## [GIVEN ENTRIES]
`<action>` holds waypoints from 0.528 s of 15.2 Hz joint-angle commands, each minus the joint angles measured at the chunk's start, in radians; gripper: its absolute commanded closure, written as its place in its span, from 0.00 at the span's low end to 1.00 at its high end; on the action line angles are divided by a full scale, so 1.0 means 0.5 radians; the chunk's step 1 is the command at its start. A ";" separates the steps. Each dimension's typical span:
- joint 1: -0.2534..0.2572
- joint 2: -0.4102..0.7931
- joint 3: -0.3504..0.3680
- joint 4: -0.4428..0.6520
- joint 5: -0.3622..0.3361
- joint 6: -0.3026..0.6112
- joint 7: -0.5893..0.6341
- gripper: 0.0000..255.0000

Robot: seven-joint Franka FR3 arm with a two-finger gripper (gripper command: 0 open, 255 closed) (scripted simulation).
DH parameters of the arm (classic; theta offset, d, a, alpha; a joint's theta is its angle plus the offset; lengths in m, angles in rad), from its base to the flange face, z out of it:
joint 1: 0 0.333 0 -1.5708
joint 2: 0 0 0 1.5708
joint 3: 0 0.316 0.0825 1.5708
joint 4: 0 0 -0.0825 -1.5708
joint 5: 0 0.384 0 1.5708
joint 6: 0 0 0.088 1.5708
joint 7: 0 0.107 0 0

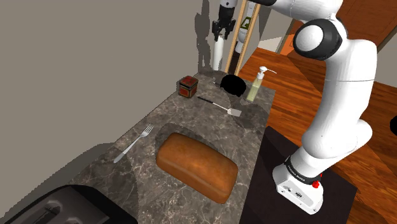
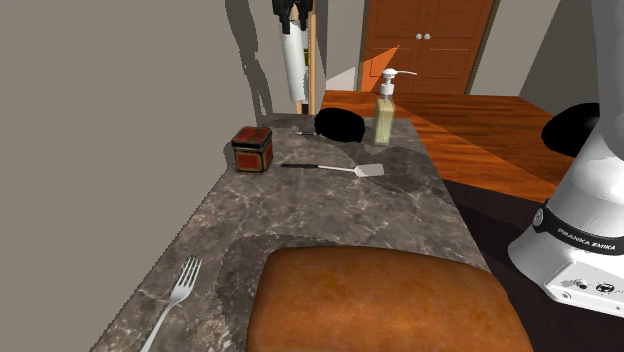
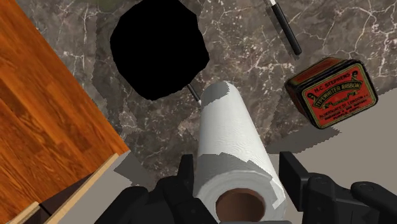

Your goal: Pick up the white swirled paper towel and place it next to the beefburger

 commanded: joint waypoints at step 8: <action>-0.047 -0.071 0.001 -0.361 0.014 0.290 0.016 1.00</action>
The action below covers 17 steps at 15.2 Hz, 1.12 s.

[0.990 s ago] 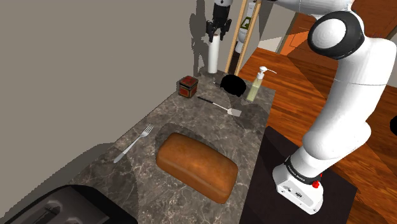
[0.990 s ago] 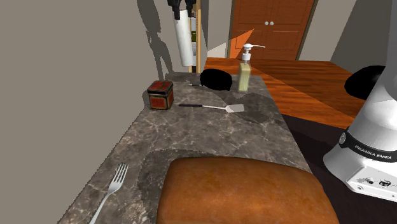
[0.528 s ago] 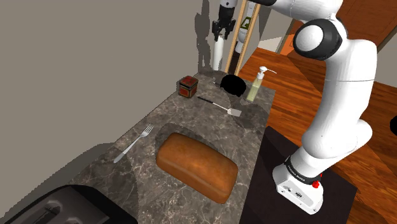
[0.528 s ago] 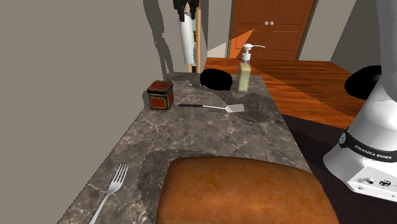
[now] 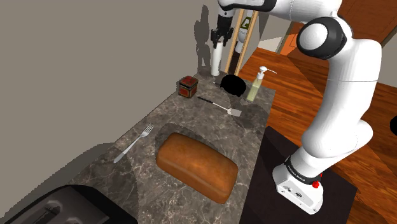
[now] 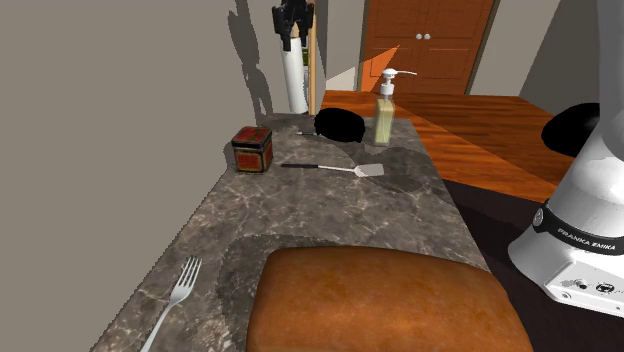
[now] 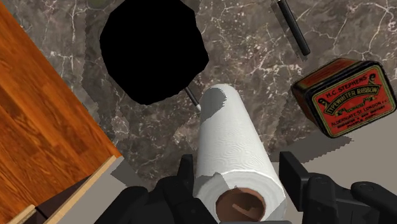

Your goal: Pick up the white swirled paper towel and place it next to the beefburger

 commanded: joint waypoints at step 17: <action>-0.038 0.001 -0.012 -0.492 -0.018 0.490 0.049 1.00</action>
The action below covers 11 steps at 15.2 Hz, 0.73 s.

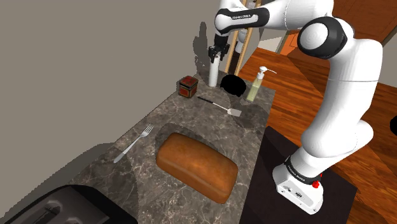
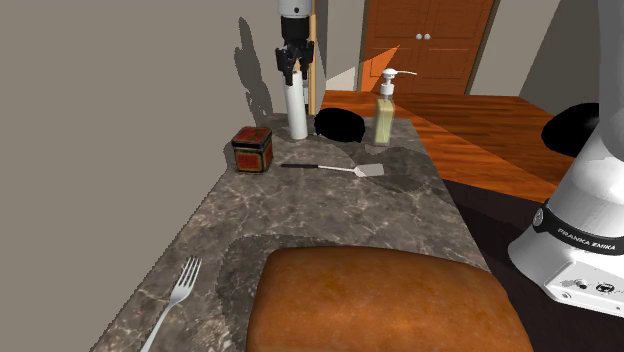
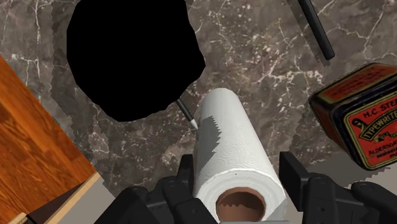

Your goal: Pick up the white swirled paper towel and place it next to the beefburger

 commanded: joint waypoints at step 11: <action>0.001 0.013 -0.002 -0.030 -0.006 0.043 0.008 0.00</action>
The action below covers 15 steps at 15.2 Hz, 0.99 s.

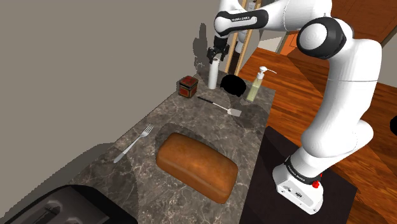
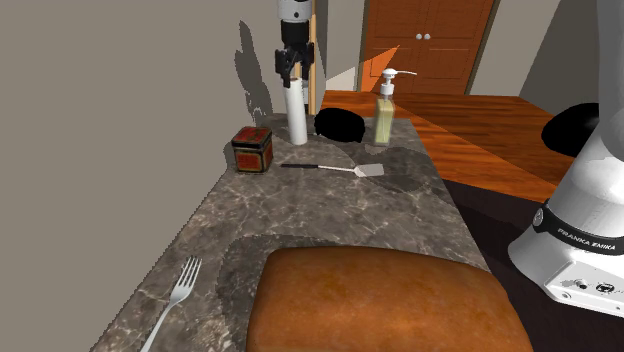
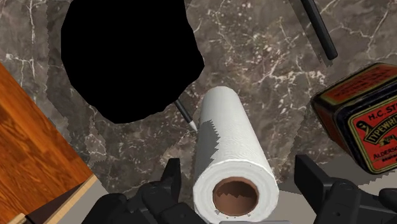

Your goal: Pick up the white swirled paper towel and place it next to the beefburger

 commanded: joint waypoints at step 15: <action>0.012 -0.057 0.013 0.167 0.022 -0.222 -0.018 0.00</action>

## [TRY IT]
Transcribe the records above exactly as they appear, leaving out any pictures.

## [TASK RESPONSE]
`<action>` holds waypoints from 0.528 s of 15.2 Hz joint-angle commands, each minus the joint angles measured at the chunk's start, in radians; gripper: its absolute commanded closure, written as its place in its span, from 0.00 at the span's low end to 1.00 at its high end; on the action line angles are divided by a full scale, so 1.0 means 0.5 radians; the chunk's step 1 is the command at its start. A ";" separates the steps. Each dimension's typical span:
- joint 1: -0.2534..0.2572
- joint 2: -0.4102..0.7931
- joint 3: -0.3504..0.3680
- joint 4: -0.4428..0.6520
- joint 5: -0.3622..0.3361
- joint 6: -0.3026..0.6112
- joint 7: -0.5893..0.6341
- gripper: 0.0000..255.0000

Robot: seven-joint Franka FR3 arm with a two-finger gripper (gripper command: 0 open, 255 closed) (scripted simulation).
DH parameters of the arm (classic; theta offset, d, a, alpha; a joint's theta is its angle plus the offset; lengths in m, angles in rad), from its base to the flange face, z out of it:
joint 1: 0 0.333 0 -1.5708
joint 2: 0 0 0 1.5708
joint 3: 0 0.316 0.0825 1.5708
joint 4: 0 0 -0.0825 -1.5708
joint 5: 0 0.384 0 1.5708
joint 6: 0 0 0.088 1.5708
joint 7: 0 0.107 0 0


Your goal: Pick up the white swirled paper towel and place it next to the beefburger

 commanded: joint waypoints at step 8: <action>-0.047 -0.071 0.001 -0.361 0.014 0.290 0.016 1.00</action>
The action below covers 17 steps at 15.2 Hz, 1.12 s.

[0.990 s ago] 
[0.990 s ago] 
[0.528 s ago] 
[0.528 s ago] 
[now] 
[now] 
[now] 

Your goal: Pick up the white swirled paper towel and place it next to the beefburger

 commanded: joint waypoints at step 17: <action>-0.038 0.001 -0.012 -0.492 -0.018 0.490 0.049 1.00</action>
The action below covers 11 steps at 15.2 Hz, 0.73 s.


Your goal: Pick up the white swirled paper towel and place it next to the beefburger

 commanded: joint waypoints at step 11: <action>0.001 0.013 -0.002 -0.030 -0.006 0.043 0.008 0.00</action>
The action below covers 15 steps at 15.2 Hz, 0.99 s.


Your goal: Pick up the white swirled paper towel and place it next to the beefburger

 commanded: joint waypoints at step 15: <action>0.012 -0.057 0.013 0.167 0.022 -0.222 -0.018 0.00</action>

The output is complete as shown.